En el caso de la nueva hornada de terroristas de ETA, desprovista ya de la carga ideologizante marxista revolucionaria que alimentaba su estrategia como movimiento de liberación nacional, el fundamento de su violencia criminal es la interpretación excluyente y absoluta de la identidad que dicen defender y que pretenden oprimida. Esta defensa se hace incompatible con la democracia, porque no respeta al ciudadano, al que lo es porque no se siente obligado a aceptar la misma interpretación de la identidad.

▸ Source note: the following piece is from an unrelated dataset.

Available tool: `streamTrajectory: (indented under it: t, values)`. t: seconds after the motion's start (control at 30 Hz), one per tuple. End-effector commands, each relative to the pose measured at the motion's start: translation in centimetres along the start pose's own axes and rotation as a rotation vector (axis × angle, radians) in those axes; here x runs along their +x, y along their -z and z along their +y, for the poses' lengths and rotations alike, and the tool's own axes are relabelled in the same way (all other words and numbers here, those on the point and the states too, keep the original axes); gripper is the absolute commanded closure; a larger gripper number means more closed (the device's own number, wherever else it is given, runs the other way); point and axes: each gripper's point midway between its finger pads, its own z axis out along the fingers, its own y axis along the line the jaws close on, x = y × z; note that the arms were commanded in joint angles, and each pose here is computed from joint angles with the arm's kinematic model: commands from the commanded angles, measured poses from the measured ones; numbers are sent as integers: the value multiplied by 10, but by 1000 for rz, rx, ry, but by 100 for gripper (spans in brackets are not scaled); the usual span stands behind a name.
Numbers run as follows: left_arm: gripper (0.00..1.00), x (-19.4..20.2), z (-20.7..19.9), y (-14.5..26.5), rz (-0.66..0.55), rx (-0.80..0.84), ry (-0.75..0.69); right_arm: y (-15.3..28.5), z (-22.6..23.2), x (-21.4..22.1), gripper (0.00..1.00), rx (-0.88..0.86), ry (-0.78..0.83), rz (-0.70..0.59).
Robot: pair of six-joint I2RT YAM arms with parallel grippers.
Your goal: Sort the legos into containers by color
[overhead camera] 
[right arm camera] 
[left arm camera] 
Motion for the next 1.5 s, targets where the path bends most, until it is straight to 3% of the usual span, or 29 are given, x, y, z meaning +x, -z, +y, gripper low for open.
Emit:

No hay un problema de "carácter", ni existen identidades asesinas. Hay un problema de interpretación excluyente que lleva al asesinato, a la extorsión, a la lucha callejera, a la opresión del otro. "Lo vasco" es lo que el grupo de fanáticos decide que es vasco, como, en la Alemania nazi, lo alemán era lo que decidía el Führer, o en el nacionalismo franquista, lo español era lo que decidía el Caudillo. Todo lo demás había que excluirlo y, por tanto, eliminarlo como traición a la identidad.
Esta locura criminal pretende estar por encima de las reglas de juego que fundamentan la democracia, por eso no tienen inconveniente en ponerla en peligro. El componente irracional, integrista y antidemocrático ha aumentado en la nueva ETA, porque al perder el ropaje ideologizante, el terror que practican es más terror puro: contra todo y contra todos los que estorben su interpretación de la identidad. Esto empieza a incluir al nacionalismo democrático, salvo que se pliegue, como EH, a sus dictados, porque son considerados los peores traidores.
Por esta razón cobra especial interés el debate sobre identidad y democracia, sobre el mestizaje y el respeto a las diferencias.
En este territorio, el de la identidad, se va a plantear el mayor reto de articulación democrática para nuestras sociedades, frente a la feudalización, la tribalización de las relaciones entre las distintas identidades, crecientemente excluyentes entre sí, crecientemente agresivas entre sí.
Democracia incluyente o barbarie, es el desafío.
Felipe González ha sido presidente del Gobierno español.